第129話 水のダンジョンへ
ルガリア王国における二大公爵家の一つであるミルドガルム公爵ウッドヴィル家、その領都が王国の文化的中心地とされる水の都アクアパレスである。美しい湖畔が続くエルト湖と呼ばれる湖に隣接して造られた街並みは無数の水路が張り巡らされさながらイタリアのベニスといった様相である。水路は流通の要として使用され、利便性と共にこの街に独特の優美さをもたらしていた。
時刻は正午、夏の太陽に照らされる風光明媚な湖畔沿いの街道にあったのが、
「神殿…?」
思わずそう呟くミナト。彼の眼前には石造りの建物があった。
大きな門、高い尖塔、窓には色褪せたステンドグラスが填め込まれておりどこか神々しさを感じる。かなりの年月が経過しているのか柱や壁面は風化し、かつて刻まれたであろう模様は見えなくなっていた。

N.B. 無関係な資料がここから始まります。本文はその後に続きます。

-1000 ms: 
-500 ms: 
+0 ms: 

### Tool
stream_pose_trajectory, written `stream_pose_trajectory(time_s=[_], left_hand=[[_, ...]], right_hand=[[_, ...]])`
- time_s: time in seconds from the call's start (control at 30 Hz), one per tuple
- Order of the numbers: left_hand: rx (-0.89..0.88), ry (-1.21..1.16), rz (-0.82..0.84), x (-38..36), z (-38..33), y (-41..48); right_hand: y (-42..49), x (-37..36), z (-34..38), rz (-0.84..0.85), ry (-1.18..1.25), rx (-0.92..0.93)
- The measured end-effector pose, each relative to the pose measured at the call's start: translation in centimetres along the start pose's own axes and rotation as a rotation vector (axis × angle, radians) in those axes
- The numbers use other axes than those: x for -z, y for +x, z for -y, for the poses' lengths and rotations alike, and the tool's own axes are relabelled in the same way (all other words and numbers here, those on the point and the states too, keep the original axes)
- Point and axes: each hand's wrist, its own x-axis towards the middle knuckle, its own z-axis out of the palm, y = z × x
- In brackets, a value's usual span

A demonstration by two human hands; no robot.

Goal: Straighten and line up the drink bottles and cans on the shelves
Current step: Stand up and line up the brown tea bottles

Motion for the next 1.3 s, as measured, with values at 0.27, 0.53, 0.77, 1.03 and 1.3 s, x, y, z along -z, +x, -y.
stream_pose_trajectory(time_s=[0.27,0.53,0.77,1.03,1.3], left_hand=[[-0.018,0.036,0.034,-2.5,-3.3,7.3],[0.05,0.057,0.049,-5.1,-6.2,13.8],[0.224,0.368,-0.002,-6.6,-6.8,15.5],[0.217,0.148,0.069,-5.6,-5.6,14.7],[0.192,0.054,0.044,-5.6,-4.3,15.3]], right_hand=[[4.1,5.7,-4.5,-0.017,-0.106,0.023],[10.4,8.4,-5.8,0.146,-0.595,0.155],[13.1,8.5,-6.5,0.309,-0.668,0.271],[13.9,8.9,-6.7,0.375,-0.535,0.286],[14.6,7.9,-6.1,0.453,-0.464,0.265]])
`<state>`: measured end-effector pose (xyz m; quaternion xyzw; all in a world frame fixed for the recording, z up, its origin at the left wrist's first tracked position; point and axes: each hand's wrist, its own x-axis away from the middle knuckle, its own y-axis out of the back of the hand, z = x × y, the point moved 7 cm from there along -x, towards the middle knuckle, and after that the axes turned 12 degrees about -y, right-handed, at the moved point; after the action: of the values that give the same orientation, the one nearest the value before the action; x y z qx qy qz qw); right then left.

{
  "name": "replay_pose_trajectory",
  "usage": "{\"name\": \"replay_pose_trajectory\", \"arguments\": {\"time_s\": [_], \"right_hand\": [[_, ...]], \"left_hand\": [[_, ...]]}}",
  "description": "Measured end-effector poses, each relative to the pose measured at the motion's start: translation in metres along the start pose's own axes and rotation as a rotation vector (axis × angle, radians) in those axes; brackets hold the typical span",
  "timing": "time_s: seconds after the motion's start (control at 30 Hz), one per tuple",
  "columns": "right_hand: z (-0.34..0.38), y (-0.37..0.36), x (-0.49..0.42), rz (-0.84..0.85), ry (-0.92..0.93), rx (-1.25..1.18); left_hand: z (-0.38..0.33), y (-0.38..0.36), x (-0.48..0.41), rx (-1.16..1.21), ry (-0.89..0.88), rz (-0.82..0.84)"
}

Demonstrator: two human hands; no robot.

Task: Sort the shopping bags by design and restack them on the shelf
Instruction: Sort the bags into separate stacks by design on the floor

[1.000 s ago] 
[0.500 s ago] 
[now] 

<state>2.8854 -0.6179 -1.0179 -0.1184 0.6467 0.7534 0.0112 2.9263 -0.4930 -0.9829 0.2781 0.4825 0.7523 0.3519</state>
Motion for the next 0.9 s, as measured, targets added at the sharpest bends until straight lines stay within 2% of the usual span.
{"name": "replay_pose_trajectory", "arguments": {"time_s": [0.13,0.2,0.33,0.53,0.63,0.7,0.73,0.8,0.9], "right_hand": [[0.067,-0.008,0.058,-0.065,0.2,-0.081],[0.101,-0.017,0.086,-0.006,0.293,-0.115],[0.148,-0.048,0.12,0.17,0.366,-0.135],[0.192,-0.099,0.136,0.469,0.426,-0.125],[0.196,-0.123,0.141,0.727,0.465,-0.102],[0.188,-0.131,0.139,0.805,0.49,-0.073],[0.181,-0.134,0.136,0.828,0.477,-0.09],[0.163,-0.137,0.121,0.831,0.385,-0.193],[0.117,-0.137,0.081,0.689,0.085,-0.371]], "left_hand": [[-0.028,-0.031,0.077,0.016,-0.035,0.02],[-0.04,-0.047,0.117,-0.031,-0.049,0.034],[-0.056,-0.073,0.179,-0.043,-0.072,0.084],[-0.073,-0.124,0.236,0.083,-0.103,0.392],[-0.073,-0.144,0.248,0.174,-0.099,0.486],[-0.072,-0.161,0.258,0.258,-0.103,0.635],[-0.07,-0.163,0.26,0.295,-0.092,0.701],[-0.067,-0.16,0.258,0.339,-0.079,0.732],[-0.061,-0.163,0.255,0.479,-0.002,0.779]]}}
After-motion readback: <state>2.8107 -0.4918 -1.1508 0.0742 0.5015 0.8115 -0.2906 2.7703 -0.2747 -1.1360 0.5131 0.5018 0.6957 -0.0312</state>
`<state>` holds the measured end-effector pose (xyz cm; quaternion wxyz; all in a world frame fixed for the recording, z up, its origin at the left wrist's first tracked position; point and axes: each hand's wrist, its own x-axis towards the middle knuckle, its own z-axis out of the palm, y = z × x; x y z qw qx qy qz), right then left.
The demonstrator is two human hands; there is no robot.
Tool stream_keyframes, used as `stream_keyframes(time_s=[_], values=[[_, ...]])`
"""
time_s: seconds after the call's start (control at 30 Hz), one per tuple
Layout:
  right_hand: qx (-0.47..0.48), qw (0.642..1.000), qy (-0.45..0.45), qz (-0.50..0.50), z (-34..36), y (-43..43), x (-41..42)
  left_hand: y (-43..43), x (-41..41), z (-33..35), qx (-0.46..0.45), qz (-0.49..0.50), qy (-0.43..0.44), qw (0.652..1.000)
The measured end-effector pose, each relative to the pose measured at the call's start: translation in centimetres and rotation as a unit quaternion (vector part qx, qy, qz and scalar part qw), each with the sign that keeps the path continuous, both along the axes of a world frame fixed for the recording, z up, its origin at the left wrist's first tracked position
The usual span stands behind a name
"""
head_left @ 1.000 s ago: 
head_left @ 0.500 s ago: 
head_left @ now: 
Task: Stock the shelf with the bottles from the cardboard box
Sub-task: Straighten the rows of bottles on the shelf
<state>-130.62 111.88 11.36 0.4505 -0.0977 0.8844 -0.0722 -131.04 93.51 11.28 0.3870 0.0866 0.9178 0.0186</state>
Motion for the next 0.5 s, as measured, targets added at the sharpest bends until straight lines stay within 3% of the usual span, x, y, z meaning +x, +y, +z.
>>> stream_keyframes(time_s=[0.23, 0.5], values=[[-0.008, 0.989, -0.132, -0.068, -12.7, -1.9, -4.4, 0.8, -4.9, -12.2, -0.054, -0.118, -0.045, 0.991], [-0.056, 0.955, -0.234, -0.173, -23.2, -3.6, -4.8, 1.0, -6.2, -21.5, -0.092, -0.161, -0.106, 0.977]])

カクテルを楽しんだ翌日、午前中に王都の冒険者ギルドで水のダンジョンの情報を入手したミナトたち一行は
「なるほど…。王都のギルドで貰った地図の通りだ…」
王都の冒険者ギルドで入手した地図を手にミナトが言う。
「そうね、ここが水のダンジョンの入り口よ。場所は昔と変わっていないけど…、寂れたわね…」
「ガーライの神殿…。これ程までに朽ちてしまうとはな…」
シャーロットとデボラが感想を述べてくる。彼女たちの話ではこの街アクアパレスはかつて古都ガーライと呼ばれこの神殿が街の象徴であったらしい。この神殿からエルト湖こと神秘の湖ヴィナスハートレアの地下広がるダンジョンに入ることができるという。
「結構冒険者が多いね」
「なかなかに稼げるダンジョンって話だったわ」
「それにしても人族や亜人に知られているのが第三階層までとは驚きだ。そんなところは変わっていない。もっと探索が進んでいると思っていたのだが…」
デボラが言った通り、冒険者ギルドで集めた情報では水のダンジョンは第三階層までしか探索されていないというか、それ以上深く潜った場合の命の保証はできないことだった。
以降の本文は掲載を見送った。